DATA EXTRACT section start

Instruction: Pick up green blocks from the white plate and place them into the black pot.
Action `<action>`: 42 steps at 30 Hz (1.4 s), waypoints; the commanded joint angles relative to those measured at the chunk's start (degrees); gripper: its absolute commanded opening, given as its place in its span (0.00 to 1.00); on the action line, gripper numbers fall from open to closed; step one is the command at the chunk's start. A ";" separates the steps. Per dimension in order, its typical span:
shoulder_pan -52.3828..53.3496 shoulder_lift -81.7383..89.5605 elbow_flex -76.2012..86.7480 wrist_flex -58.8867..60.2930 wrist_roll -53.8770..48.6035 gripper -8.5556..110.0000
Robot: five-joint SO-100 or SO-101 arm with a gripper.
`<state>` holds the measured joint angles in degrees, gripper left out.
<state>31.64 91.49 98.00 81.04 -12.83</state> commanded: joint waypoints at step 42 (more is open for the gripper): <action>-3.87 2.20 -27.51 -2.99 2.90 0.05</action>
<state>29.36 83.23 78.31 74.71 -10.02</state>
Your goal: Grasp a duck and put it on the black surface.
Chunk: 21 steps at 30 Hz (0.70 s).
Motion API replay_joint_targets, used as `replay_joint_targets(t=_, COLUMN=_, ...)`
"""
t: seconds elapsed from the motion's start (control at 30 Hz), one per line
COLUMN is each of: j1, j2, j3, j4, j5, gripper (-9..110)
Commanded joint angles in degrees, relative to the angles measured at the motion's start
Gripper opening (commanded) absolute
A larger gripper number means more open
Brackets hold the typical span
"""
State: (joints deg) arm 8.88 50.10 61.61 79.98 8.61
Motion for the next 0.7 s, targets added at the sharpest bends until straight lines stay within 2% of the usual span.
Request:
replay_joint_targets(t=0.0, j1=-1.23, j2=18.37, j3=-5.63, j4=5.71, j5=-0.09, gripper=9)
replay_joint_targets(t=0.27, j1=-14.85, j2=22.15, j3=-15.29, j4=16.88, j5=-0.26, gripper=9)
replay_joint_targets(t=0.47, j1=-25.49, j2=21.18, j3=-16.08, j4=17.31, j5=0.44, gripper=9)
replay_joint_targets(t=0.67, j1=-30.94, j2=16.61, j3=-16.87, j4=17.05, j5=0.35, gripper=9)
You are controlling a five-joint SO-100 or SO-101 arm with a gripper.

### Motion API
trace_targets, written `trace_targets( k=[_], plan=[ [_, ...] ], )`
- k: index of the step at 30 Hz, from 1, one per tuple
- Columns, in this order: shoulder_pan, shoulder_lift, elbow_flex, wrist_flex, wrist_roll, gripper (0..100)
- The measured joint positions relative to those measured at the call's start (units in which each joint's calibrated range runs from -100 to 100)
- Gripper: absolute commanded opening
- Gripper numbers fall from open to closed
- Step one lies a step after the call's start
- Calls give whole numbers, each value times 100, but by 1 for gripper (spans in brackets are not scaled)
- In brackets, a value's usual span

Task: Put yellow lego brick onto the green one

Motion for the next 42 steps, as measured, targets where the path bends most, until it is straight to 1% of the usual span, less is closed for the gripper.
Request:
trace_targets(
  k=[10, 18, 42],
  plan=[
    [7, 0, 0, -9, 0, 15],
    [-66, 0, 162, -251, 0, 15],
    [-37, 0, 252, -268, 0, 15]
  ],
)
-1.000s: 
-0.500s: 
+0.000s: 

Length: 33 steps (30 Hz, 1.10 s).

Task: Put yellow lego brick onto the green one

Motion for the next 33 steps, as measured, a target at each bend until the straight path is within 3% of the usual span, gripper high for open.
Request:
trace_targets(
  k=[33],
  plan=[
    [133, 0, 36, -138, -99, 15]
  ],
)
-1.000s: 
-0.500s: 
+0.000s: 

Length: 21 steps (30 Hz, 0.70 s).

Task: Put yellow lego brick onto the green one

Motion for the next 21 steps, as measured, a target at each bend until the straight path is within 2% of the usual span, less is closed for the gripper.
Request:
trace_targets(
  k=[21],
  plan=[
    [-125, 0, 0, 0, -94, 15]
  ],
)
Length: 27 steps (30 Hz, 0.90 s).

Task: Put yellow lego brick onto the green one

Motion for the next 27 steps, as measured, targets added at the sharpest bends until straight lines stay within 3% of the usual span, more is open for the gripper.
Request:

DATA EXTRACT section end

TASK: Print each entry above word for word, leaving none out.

SOLUTION TO THIS EXERCISE:
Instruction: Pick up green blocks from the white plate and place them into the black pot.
Action `<action>`: 42 steps at 30 Hz (1.4 s), waypoints; the commanded joint angles relative to those measured at the chunk's start (degrees); gripper: its absolute commanded opening, given as its place in its span (0.00 to 1.00); on the action line, gripper numbers fall from open to closed; step one is the command at the chunk's start. A ";" separates the steps. Per dimension in order, its typical span:
shoulder_pan -52.3828..53.3496 shoulder_lift -81.7383..89.5605 elbow_flex -76.2012..86.7480 wrist_flex -58.8867..60.2930 wrist_roll -53.8770..48.6035 gripper -8.5556..110.0000
Robot: five-joint SO-100 or SO-101 arm with a gripper.
`<state>` holds the measured joint angles in degrees, gripper left out.
<state>31.64 91.49 98.00 81.04 -12.83</state> commanded: joint waypoints at step 42 (more is open for the gripper): <action>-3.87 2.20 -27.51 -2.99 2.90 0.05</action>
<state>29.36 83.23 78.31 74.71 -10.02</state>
Your goal: Grasp a duck and put it on the black surface.
Chunk: 21 steps at 30 Hz (0.70 s).
Motion API replay_joint_targets, used as `replay_joint_targets(t=_, COLUMN=_, ...)`
"""
t: seconds elapsed from the motion's start (control at 30 Hz), one per line
COLUMN is each of: j1, j2, j3, j4, j5, gripper (-9..110)
Commanded joint angles in degrees, relative to the angles measured at the motion's start
Gripper opening (commanded) absolute
A larger gripper number means more open
Brackets hold the typical span
"""
State: (joints deg) arm 8.88 50.10 61.61 79.98 8.61
Motion for the next 0.7 s, targets added at the sharpest bends until straight lines stay within 2% of the usual span.
Request:
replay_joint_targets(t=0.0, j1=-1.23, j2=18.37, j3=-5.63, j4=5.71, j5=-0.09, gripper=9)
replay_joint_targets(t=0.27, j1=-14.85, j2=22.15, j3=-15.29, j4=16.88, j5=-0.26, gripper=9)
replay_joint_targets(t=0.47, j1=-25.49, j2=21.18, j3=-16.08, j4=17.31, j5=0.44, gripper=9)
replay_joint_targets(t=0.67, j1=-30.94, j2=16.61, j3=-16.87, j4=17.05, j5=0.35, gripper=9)
You are controlling a five-joint SO-100 or SO-101 arm with a gripper.

### Motion API
trace_targets, written `trace_targets( k=[_], plan=[ [_, ...] ], )`
- k: index of the step at 30 Hz, from 1, one per tuple
- Columns, in this order: shoulder_pan, shoulder_lift, elbow_flex, wrist_flex, wrist_roll, gripper (0..100)
- The measured joint positions relative to those measured at the call's start (units in which each joint's calibrated range runs from -100 to 100)
- Gripper: absolute commanded opening
- Gripper numbers fall from open to closed
- Step one lies a step after the call's start
- Calls give whole numbers, each value times 100, but by 1 for gripper (spans in brackets are not scaled)
- In brackets, a value's usual span

Task: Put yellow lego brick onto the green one

Motion for the next 42 steps, as measured, targets where the path bends most, until it is straight to 1% of the usual span, less is closed for the gripper.
Request:
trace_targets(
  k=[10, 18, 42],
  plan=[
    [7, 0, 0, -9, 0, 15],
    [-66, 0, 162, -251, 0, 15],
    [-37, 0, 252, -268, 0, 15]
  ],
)
-1.000s: 
-0.500s: 
+0.000s: 

Length: 33 steps (30 Hz, 1.10 s).

Task: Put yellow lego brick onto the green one

Motion for the next 33 steps, as measured, a target at each bend until the straight path is within 3% of the usual span, gripper high for open.
Request:
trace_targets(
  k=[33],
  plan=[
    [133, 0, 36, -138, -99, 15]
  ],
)
-1.000s: 
-0.500s: 
+0.000s: 

Length: 21 steps (30 Hz, 0.70 s).

Task: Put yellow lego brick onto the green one

Motion for the next 21 steps, as measured, a target at each bend until the straight path is within 2% of the usual span, less is closed for the gripper.
Request:
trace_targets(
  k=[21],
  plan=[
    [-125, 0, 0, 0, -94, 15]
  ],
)
Length: 27 steps (30 Hz, 0.90 s).

Task: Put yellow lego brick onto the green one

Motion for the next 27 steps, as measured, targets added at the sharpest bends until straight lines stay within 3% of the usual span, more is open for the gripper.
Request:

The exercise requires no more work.